__Data items__
+ + + + +

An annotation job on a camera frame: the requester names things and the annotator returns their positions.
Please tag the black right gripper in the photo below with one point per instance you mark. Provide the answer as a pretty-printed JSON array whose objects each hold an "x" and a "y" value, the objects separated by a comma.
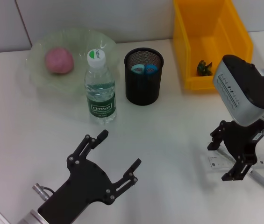
[{"x": 241, "y": 142}]

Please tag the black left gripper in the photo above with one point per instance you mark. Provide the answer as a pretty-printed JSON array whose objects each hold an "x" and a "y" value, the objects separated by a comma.
[{"x": 82, "y": 186}]

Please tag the clear green-label water bottle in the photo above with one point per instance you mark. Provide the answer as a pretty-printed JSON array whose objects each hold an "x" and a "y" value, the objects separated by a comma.
[{"x": 101, "y": 98}]

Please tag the green plastic wrapper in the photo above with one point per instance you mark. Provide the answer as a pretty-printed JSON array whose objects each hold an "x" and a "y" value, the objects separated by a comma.
[{"x": 204, "y": 68}]

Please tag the blue and teal scissors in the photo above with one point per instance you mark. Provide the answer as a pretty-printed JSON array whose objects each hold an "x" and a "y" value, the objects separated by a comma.
[{"x": 149, "y": 69}]

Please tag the pink peach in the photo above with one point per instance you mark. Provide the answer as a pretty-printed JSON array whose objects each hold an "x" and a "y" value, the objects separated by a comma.
[{"x": 58, "y": 60}]

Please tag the clear grey ballpoint pen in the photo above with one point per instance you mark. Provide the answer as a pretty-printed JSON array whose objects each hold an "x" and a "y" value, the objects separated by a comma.
[{"x": 262, "y": 180}]

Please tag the black mesh pen holder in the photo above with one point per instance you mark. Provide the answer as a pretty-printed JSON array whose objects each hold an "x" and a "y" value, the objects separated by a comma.
[{"x": 143, "y": 91}]

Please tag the green glass fruit plate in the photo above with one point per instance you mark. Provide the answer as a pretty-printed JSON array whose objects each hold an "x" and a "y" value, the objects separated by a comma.
[{"x": 80, "y": 42}]

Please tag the yellow plastic bin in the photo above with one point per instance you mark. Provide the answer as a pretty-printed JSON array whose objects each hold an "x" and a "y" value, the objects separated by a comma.
[{"x": 227, "y": 35}]

+ + + + +

__EXERCISE__
Please set down every record above exactly as it appears, leaving out the pictures.

__RESULT__
An annotation job on a camera frame: the requester names things and the annotator returns their positions.
Please tag the black right gripper in the photo below with one point per instance you mark. Provide the answer as a pretty-printed JSON array whose objects each hold an "x" and a "y" value, the objects separated by a comma.
[{"x": 241, "y": 142}]

Please tag the black left gripper in the photo above with one point per instance you mark. Provide the answer as a pretty-printed JSON array whose objects each hold an "x" and a "y" value, the objects separated by a comma.
[{"x": 82, "y": 186}]

Please tag the clear green-label water bottle in the photo above with one point per instance you mark. Provide the answer as a pretty-printed JSON array whose objects each hold an "x" and a "y" value, the objects separated by a comma.
[{"x": 101, "y": 98}]

Please tag the green plastic wrapper in the photo above with one point per instance you mark. Provide the answer as a pretty-printed JSON array whose objects each hold an "x" and a "y" value, the objects separated by a comma.
[{"x": 204, "y": 68}]

Please tag the blue and teal scissors in the photo above with one point per instance you mark. Provide the answer as a pretty-printed JSON array whose objects each hold an "x" and a "y" value, the objects separated by a comma.
[{"x": 149, "y": 69}]

Please tag the pink peach in the photo above with one point per instance you mark. Provide the answer as a pretty-printed JSON array whose objects each hold an "x" and a "y" value, the objects separated by a comma.
[{"x": 58, "y": 60}]

Please tag the clear grey ballpoint pen in the photo above with one point per instance you mark. Provide the answer as a pretty-printed JSON array whose objects each hold an "x" and a "y" value, the objects separated by a comma.
[{"x": 262, "y": 180}]

Please tag the black mesh pen holder in the photo above with one point per instance you mark. Provide the answer as a pretty-printed JSON array whose objects each hold an "x" and a "y" value, the objects separated by a comma.
[{"x": 143, "y": 91}]

Please tag the green glass fruit plate in the photo above with one point per instance you mark. Provide the answer as a pretty-printed JSON array whose objects each hold an "x" and a "y" value, the objects separated by a comma.
[{"x": 80, "y": 42}]

Please tag the yellow plastic bin in the photo above with one point per instance you mark. Provide the answer as a pretty-printed JSON array whose objects each hold an "x" and a "y" value, the objects separated by a comma.
[{"x": 227, "y": 35}]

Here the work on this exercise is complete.